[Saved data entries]
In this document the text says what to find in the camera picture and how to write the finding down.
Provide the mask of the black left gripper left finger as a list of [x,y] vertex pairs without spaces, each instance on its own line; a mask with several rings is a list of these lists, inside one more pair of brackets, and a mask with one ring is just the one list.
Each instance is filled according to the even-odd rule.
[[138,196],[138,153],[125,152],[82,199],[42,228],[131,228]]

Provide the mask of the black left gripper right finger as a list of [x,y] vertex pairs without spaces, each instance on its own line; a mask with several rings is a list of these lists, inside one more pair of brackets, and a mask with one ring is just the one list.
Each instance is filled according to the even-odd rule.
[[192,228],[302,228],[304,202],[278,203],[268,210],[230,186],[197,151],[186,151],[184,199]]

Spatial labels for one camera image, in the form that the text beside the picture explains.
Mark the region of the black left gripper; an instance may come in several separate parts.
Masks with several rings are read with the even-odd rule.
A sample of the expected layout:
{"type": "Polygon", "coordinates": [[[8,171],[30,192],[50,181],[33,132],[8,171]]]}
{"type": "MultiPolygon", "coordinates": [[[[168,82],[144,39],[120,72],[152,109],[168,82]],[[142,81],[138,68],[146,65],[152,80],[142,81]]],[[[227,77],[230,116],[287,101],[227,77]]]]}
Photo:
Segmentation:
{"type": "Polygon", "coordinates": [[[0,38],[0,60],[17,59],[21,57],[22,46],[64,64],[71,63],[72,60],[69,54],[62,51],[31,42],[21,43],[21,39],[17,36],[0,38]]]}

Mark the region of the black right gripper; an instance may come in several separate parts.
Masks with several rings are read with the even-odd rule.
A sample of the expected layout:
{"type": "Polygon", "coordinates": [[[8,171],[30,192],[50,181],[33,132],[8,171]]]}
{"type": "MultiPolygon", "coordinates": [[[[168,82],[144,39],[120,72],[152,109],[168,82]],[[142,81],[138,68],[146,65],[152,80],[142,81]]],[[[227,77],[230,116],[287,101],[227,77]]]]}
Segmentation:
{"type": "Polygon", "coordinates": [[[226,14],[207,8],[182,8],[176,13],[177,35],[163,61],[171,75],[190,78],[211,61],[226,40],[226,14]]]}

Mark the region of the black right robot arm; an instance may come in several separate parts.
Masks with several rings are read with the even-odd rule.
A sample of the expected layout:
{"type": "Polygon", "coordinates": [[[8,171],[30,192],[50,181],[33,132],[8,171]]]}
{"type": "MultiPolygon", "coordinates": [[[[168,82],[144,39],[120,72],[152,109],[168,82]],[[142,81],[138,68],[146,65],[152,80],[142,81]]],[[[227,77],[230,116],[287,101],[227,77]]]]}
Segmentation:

--- Exercise instructions ---
Each line above is to be reproduced exactly. Leave none out.

--- Finished task ---
In this document the text says what to find in the camera picture and how to write the finding down.
Provide the mask of the black left gripper left finger as a list of [x,y] vertex pairs without spaces, each instance on its own line; a mask with several rings is a list of these lists, inside one more pair of brackets, and a mask with one ring is just the one list.
Each instance is filled according to the even-odd rule.
[[138,196],[138,153],[125,152],[82,199],[42,228],[131,228]]

Provide the mask of the black left gripper right finger as a list of [x,y] vertex pairs without spaces, each instance on its own line; a mask with several rings is a list of these lists, inside one more pair of brackets, and a mask with one ring is just the one list.
Each instance is filled according to the even-odd rule.
[[192,228],[302,228],[304,202],[278,203],[268,210],[230,186],[197,151],[186,151],[184,199]]

Spatial labels for one camera image, in the form that the text beside the picture explains.
Mark the region of the black left gripper; an instance may come in several separate parts.
Masks with several rings are read with the even-odd rule.
A sample of the expected layout:
{"type": "Polygon", "coordinates": [[[8,171],[30,192],[50,181],[33,132],[8,171]]]}
{"type": "MultiPolygon", "coordinates": [[[[168,82],[144,39],[120,72],[152,109],[168,82]],[[142,81],[138,68],[146,65],[152,80],[142,81]]],[[[227,77],[230,116],[287,101],[227,77]]]]}
Photo:
Segmentation:
{"type": "Polygon", "coordinates": [[[0,38],[0,60],[17,59],[21,57],[22,46],[64,64],[71,63],[72,60],[69,54],[62,51],[31,42],[21,43],[21,39],[17,36],[0,38]]]}

Mark the region of the black right gripper; an instance may come in several separate parts.
Masks with several rings are read with the even-odd rule.
A sample of the expected layout:
{"type": "Polygon", "coordinates": [[[8,171],[30,192],[50,181],[33,132],[8,171]]]}
{"type": "MultiPolygon", "coordinates": [[[[168,82],[144,39],[120,72],[152,109],[168,82]],[[142,81],[138,68],[146,65],[152,80],[142,81]]],[[[227,77],[230,116],[287,101],[227,77]]]]}
Segmentation:
{"type": "Polygon", "coordinates": [[[226,14],[207,8],[182,8],[176,13],[177,35],[163,61],[171,75],[190,78],[211,61],[226,40],[226,14]]]}

Mark the region of the black right robot arm; an instance may come in several separate parts.
Masks with several rings are read with the even-odd rule.
A sample of the expected layout:
{"type": "Polygon", "coordinates": [[[8,171],[30,192],[50,181],[33,132],[8,171]]]}
{"type": "MultiPolygon", "coordinates": [[[[168,82],[144,39],[120,72],[152,109],[168,82]],[[142,81],[138,68],[146,65],[152,80],[142,81]]],[[[227,77],[230,116],[287,101],[227,77]]]]}
Segmentation:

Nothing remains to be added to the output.